══ Given data ══

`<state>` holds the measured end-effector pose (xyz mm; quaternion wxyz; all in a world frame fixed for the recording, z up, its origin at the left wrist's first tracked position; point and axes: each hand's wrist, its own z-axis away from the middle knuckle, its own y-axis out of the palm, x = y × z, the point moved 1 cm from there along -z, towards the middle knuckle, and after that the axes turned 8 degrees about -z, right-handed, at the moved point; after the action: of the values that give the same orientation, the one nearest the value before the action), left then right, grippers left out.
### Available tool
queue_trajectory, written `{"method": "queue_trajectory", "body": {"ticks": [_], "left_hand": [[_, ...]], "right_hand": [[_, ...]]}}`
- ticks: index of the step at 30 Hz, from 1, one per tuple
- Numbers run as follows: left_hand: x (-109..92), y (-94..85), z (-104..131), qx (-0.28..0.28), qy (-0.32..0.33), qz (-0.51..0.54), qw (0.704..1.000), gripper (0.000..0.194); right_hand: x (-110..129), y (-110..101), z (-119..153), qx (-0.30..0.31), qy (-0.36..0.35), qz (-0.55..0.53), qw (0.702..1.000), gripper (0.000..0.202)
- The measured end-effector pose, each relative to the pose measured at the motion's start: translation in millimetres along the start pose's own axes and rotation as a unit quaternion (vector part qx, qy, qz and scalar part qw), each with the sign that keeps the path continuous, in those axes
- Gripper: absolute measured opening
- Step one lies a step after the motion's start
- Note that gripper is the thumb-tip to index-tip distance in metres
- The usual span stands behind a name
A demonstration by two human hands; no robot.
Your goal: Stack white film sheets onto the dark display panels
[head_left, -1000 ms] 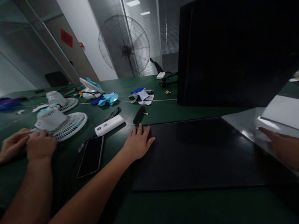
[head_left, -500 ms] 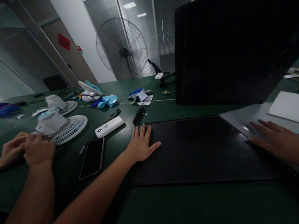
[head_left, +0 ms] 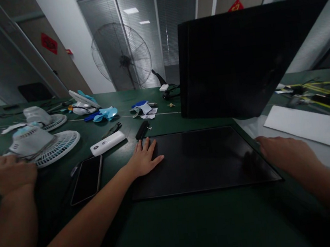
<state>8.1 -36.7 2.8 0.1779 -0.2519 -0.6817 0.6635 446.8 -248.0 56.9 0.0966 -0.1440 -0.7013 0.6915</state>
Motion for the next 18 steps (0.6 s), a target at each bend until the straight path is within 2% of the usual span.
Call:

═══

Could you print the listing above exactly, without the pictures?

| Exercise solution |
`<state>` holds the measured end-effector pose (xyz mm; quaternion wxyz; all in a world frame fixed for the recording, z up, its origin at the left wrist's first tracked position; point and axes: each hand's wrist, its own z-axis away from the middle knuckle, its own y-axis out of the palm, x = y × z, the point moved 1 cm from there along -z, towards the middle knuckle, and after that the axes turned 8 degrees about -z, right-handed, at the moved point; after the action: of the values that give the same orientation, the one nearest the value before the action), left then right, grippers left out.
### Available tool
queue_trajectory, written `{"method": "queue_trajectory", "body": {"ticks": [_], "left_hand": [[_, ...]], "right_hand": [[_, ...]]}}`
- ticks: index of the step at 30 Hz, from 1, one per tuple
- Numbers run as follows: left_hand: x (-109..92), y (-94..85), z (-104..131), qx (-0.28..0.28), qy (-0.32..0.33), qz (-0.51..0.54), qw (0.704..1.000), gripper (0.000..0.194); right_hand: x (-110..129), y (-110..101), z (-119..153), qx (-0.30..0.31), qy (-0.36..0.35), qz (-0.55..0.53), qw (0.702..1.000), gripper (0.000..0.202)
- The measured end-effector pose, each relative to the pose measured at the motion's start: translation in millimetres along the start pose's own axes and rotation as a unit quaternion (vector part qx, qy, qz and scalar part qw), each with the sign that keeps the path continuous, in those axes
- Gripper: absolute measured opening
- Step one lies a step after the motion's start
- Note that gripper is the thumb-tip to index-tip distance in metres
- The usual span stands behind a name
A demonstration by two human hands; no robot.
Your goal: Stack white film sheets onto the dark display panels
[head_left, -1000 ms] 
[head_left, -500 ms] 
[head_left, +0 ms] 
<state>8.1 -36.7 2.8 0.1779 -0.2519 -0.6817 0.6635 446.8 -248.0 56.9 0.0966 -0.1440 -0.7013 0.6915</state>
Motion for the next 18 steps (0.6 s), a target at each bend until the straight path is within 2% of the usual span.
Call:

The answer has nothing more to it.